Br J Pharmacol. 1980;71(1):113-20. doi: 10.1111/j.1476-5381.1980.tb10916.x.

DOI:10.1111/j.1476-5381.1980.tb10916.x
PMID:6258684
原文链接:https://pmc.ncbi.nlm.nih.gov/articles/PMC2044435/
Abstract

1 Metoclopramide (2.8 to 280 microM) augmented contractions of rat vas deferens preparations induced by field stimulation (6 Hz for 1 s). This effect was antagonized by phentolamine (0.1 microM). Metoclopramide (2.8 to 280 microM) did not affect phenylephrine-induced contractions. 2 Metoclopramide (2.8 to 280 microM) antagonized the inhibitory effects of clonidine on the contractions induced by field stimulation, but not the inhibitory effects of purine nucleosides. 3 From these results it is concluded that metoclopramide (2.8 to 280 microM) is a presynaptic alpha-adrenoceptor antagonist in the rat vas deferens. 4 Following beta-adrenoceptor blockade with (+/-)-propranolol (3.3 microM), (-)-isoprenaline (0.47 to 14 microM) inhibited responses to field stimulation but not to phenylephrine.
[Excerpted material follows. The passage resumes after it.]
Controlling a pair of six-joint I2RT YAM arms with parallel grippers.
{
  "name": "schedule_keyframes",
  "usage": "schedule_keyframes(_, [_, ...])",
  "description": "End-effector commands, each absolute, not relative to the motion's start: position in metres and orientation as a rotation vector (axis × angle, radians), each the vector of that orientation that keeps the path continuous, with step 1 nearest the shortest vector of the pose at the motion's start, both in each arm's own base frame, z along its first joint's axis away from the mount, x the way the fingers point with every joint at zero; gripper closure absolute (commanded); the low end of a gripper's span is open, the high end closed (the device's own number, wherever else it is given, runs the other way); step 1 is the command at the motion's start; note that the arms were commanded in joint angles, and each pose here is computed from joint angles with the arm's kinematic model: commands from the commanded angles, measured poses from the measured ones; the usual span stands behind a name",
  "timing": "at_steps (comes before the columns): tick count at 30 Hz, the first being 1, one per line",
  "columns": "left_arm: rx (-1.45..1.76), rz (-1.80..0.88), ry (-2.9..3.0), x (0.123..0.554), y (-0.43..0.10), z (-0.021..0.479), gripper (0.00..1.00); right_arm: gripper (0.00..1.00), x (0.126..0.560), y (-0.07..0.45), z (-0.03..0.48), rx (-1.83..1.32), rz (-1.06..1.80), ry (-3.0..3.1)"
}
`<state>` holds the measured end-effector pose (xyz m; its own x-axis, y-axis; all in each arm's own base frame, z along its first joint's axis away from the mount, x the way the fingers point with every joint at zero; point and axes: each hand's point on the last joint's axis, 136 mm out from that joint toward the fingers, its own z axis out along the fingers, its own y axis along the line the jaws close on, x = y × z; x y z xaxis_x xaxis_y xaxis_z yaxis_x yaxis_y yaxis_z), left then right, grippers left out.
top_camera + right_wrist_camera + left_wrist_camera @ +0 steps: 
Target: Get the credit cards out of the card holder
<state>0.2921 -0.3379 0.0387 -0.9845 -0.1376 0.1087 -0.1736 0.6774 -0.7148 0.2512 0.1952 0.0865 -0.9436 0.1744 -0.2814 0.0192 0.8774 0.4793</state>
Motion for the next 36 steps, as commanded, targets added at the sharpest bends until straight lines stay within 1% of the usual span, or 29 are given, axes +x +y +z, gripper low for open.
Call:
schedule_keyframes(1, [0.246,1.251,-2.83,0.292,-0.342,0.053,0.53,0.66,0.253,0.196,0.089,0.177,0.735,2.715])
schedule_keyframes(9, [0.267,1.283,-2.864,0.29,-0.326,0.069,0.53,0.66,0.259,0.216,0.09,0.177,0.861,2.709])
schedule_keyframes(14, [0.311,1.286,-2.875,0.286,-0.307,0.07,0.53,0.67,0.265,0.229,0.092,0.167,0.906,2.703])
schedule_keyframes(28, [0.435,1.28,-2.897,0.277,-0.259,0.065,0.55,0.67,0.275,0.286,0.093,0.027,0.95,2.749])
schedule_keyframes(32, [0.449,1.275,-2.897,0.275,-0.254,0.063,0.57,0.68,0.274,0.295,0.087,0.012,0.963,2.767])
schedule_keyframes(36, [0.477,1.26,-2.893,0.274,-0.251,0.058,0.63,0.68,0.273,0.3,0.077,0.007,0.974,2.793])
These propranolol-resistant effects of isoprenaline were antagonized by metoclopramide (2.8 to 280 microM) and by phentolamine (0.1 to 10 microM), indicating that isoprenaline may stimulate presynaptic alpha-adrenoceptors in this preparation.

摘要

1 胃复安(2.8至280微摩尔)增强了大鼠输精管标本由场刺激(6赫兹,持续1秒)诱导的收缩。这种作用被酚妥拉明(0.1微摩尔)拮抗。胃复安(2.8至280微摩尔)不影响去氧肾上腺素诱导的收缩。2 胃复安(2.8至280微摩尔)拮抗可乐定对场刺激诱导收缩的抑制作用,但不拮抗嘌呤核苷的抑制作用。3 从这些结果得出结论,胃复安(2.8至280微摩尔)是大鼠输精管中的一种突触前α-肾上腺素能受体拮抗剂。4 在用(±)-普萘洛尔(3.3微摩尔)阻断β-肾上腺素能受体后,(-)-异丙肾上腺素(0.47至14微摩尔)抑制对场刺激的反应,但不抑制对去氧肾上腺素的反应。异丙肾上腺素的这些普萘洛尔抗性作用被胃复安(2.8至280微摩尔)和酚妥拉明(0.1至10微摩尔)拮抗,表明异丙肾上腺素可能在此标本中刺激突触前α-肾上腺素能受体。